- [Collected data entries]
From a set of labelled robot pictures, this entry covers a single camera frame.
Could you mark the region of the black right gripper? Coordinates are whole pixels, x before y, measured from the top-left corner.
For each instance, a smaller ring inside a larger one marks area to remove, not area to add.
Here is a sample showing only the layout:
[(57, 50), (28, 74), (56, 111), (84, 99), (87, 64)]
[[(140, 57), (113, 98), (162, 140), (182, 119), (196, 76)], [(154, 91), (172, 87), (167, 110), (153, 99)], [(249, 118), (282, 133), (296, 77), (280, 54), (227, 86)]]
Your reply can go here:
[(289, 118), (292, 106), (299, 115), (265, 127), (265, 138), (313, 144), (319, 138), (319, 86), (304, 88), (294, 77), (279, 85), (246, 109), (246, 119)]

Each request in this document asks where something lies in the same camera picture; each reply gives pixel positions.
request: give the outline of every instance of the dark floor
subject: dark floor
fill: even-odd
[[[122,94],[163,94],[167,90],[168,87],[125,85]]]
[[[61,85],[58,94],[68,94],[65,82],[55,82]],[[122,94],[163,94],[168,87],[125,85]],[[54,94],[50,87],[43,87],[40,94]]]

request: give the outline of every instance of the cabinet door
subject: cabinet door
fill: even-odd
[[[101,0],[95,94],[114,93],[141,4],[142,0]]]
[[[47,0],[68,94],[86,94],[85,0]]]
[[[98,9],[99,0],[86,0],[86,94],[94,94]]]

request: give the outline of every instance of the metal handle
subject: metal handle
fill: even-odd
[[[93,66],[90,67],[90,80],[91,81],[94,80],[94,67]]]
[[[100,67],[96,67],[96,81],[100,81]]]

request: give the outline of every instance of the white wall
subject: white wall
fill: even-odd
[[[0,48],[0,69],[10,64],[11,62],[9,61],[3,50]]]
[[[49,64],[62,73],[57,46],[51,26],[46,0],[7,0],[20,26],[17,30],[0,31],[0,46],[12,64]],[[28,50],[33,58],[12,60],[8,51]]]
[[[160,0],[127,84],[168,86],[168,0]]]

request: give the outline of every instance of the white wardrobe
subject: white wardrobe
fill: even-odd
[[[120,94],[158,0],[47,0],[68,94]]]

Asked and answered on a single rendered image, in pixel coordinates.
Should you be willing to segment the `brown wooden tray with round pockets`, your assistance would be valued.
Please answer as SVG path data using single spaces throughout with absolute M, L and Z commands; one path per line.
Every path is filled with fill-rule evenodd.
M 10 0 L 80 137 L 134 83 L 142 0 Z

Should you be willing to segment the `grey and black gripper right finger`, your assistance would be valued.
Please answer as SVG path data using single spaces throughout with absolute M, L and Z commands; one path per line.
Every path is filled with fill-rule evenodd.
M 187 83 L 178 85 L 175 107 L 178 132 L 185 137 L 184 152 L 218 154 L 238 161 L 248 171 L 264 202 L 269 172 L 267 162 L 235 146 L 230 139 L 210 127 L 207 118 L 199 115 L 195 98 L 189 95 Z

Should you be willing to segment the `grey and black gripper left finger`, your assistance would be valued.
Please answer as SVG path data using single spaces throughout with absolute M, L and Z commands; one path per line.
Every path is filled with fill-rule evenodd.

- [WORK INSTRUCTIONS] What is needed is every line from the start of the entries through the line containing "Here is a sample", returned word for word and nothing else.

- [OUTPUT]
From a set of labelled robot pictures, this entry covers a single camera frame.
Could you mark the region of the black right gripper? Coordinates are whole pixels, x before y, measured from the top-left corner.
For each instance, a smaller ring inside a larger one marks area to remove, not area to add.
Here is a sample showing only the layout:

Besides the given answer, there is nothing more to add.